Photo : Avec l'autorisation de Migrant Workers Alliance for Change

Un quart des travailleurs sondés par la MWAC affirment ne pas avoir été payés pendant leur période de quarantaine.

Or, selon les lignes directrices établies par le gouvernement fédéral pour les employeurs de travailleurs étrangers temporaires concernant la COVID-19, l’employeur doit les payer pour au moins 30 heures par semaine au taux de salaire horaire précisé [...] dans l’offre d’emploi pendant la période de quarantaine.

Des conditions inhumaines et dangereuses

Directement ou par le biais d'un collègue, 1162 travailleurs ont témoigné de leur expérience.

Selon la MWAC, les 180 travailleurs agricoles étrangers qui ont offert leur témoignage parlaient aussi au nom de 982 collègues qui avaient difficilement accès à des téléphones ou à Internet.

Parmi eux, 873 sont des travailleurs des Caraïbes, 289 viennent de pays hispanophones et 120 sont des femmes.

Une chambre à coucher insalubre avec quatre lits.

Des centaines de travailleurs agricoles étrangers ont dénoncé des logements insalubres et qui ne permettent pas la distanciation sociale.

Photo : Avec l'autorisation de Migrant Workers Alliance for Change

Neuf travailleurs signalent avoir été logés dans une maison où vivaient des chiens avant leur arrivée. Leur logement sentait l'urine de chien et n'avait pas été nettoyé avant l'arrivée des travailleurs, peut-on lire dans le document.

Un autre groupe de travailleurs a indiqué qu’aucun sèche-linge ou machine à laver n’avait été fourni et qu’ils n’avaient pas reçu d’argent de l’employeur pour les frais de blanchisserie comme l’exige le Programme des travailleurs agricoles saisonniers.

Un travailleur agricole dans un champ, le visage flouté.

Des travailleurs cités dans le rapport de la MWAC indiquent qu'ils ne dorment que lorsqu'il pleut, car le retard dans l'arrivée des travailleurs a fait en sorte qu'ils doivent mettre les bouchées doubles pour que leurs employeurs puissent générer un profit.

Photo : Avec l'autorisation de Migrant Workers Alliance for Change

Au moins la moitié des répondants ont affirmé avoir eu un manque d’accès à la nourriture. Certains disent avoir été obligés de se rendre en ville pour s’en procurer, alors qu’ils n’avaient pas terminé leur période de confinement.

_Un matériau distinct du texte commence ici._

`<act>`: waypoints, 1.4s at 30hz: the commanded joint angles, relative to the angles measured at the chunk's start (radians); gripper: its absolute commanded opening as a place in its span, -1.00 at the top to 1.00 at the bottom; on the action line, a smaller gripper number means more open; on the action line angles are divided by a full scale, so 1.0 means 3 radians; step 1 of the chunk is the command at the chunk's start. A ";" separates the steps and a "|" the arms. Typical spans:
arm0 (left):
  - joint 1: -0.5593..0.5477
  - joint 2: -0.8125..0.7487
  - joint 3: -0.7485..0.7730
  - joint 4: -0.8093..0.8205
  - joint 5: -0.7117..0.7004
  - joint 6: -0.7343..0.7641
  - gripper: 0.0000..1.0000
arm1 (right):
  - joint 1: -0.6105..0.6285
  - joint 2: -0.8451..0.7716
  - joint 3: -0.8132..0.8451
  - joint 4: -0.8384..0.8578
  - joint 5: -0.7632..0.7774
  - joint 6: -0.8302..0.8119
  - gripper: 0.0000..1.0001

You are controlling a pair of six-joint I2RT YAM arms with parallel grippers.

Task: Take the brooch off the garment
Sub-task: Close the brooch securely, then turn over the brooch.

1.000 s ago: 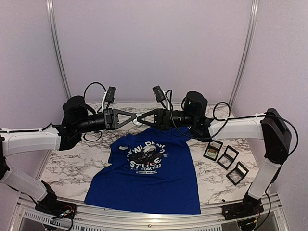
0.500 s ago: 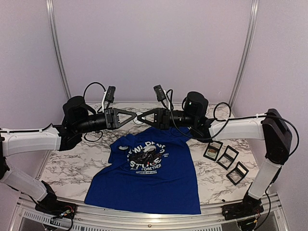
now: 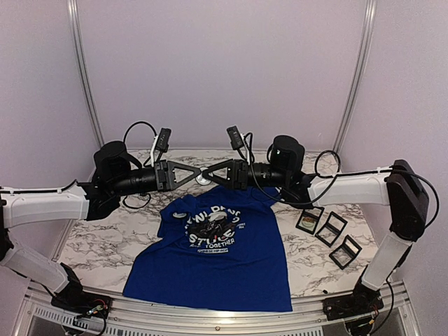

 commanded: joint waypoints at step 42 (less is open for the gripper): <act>-0.0536 -0.0611 0.0277 -0.1139 -0.2591 0.4032 1.00 | -0.0241 -0.0334 0.0172 -0.1096 0.0800 0.0063 -0.57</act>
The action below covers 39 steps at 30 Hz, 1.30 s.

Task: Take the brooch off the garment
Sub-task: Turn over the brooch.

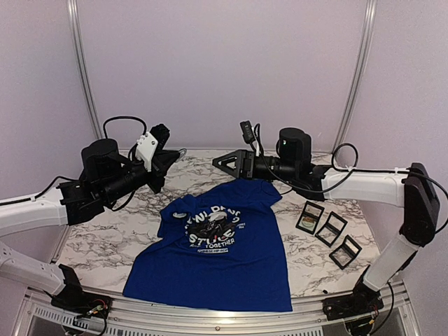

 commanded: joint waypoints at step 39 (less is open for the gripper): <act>-0.1045 0.1476 -0.0424 0.2977 -0.2092 0.4878 1.00 | -0.0201 0.0263 0.0643 -0.0710 -0.0799 0.0503 0.04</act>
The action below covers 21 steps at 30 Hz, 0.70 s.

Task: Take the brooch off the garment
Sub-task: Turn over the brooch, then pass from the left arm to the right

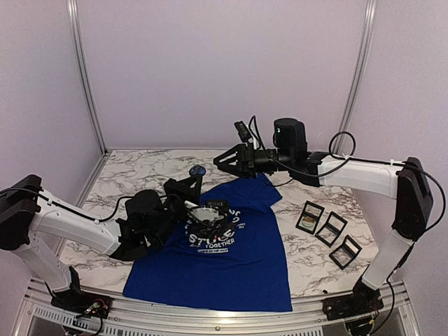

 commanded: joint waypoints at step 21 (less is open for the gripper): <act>-0.0107 0.0646 0.0054 0.1433 -0.0149 0.0891 1.00 | 0.0035 0.0261 0.0273 -0.0239 -0.0229 0.0118 0.41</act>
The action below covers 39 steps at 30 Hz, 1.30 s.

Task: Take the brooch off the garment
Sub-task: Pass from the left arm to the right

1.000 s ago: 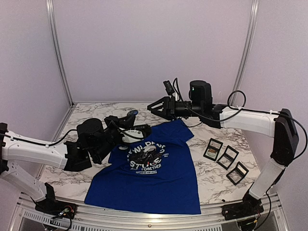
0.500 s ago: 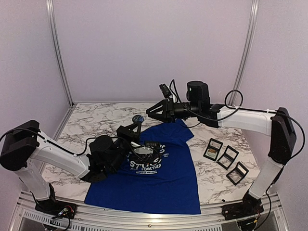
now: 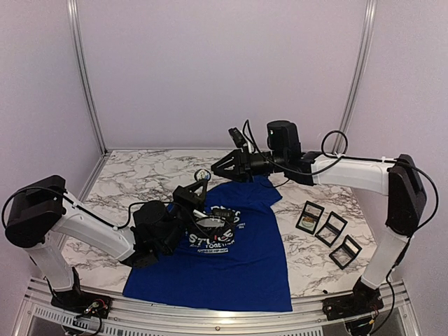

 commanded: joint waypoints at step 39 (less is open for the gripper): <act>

Dans une ferme de pêches et de raisins dans la région du Niagara, 16 travailleurs ont déclaré n’avoir reçu qu'une seule miche de pain et une boîte d'œufs pour nourrir le groupe pendant deux jours.

Une autre exploitation agricole du Niagara, un vignoble, n'aurait fourni que deux petits sacs de tortillas et un carton d'œufs pour nourrir 20 travailleurs, indique le rapport.

Les travailleurs agricoles saisonniers veulent la résidence permanente

Selon Syed Hussan, les travailleurs agricoles venus de l'étranger hésitent à refuser des conditions de travail inacceptables parce qu'ils dépendent de leur employeur pour conserver leur statut de travail au Canada.

Les gens sont piégés.

Une citation de Syed Hussan, directeur général, Migrant Workers Alliance for Change.

Ils sont dans une situation où ils tombent malades, mais ils ne peuvent rien faire parce qu’ils risquent d'être licenciés, de devenir sans-abri, d’être expulsés du Canada et de ne pas pouvoir revenir dans ce pays à l'avenir, soutient le directeur général de l’organisme.

MWAC réclame le statut de résident permanent pour les travailleurs migrants au Canada, sans lequel ils ne peuvent pas faire valoir leurs droits, estime M. Hussan.

Des mains.

Plusieurs travailleurs en provenance des Caraïbes ont dénoncé les comportements racistes de leur employeur. Les travailleurs étrangers cités dans le rapport de la MWAC disent être souvent placés sous surveillance et menacés de se faire expulser.

Photo : Avec l'autorisation de Migrant Workers Alliance for Change

Vendredi dernier, un deuxième travailleur mexicain, âgé de 24 ans, est mort des suites de la COVID-19 dans la région de Windsor-Essex, dans le Sud-Ouest de l'Ontario. Selon M. Hussan, ce n'est pas une tragédie inévitable. C’est le résultat direct des lois fédérales et provinciales sur l'immigration.

Les travailleurs agricoles temporaires viennent au Canada depuis 53 ans, insiste-t-il en ajoutant que c'est un besoin permanent, et cela nécessite une solution permanente, en l’occurrence le statut de résident permanent.

Le ministère de l'Immigration du Canada a été contacté à ce sujet, mais n'a pas encore donné suite à la requête de Radio-Canada.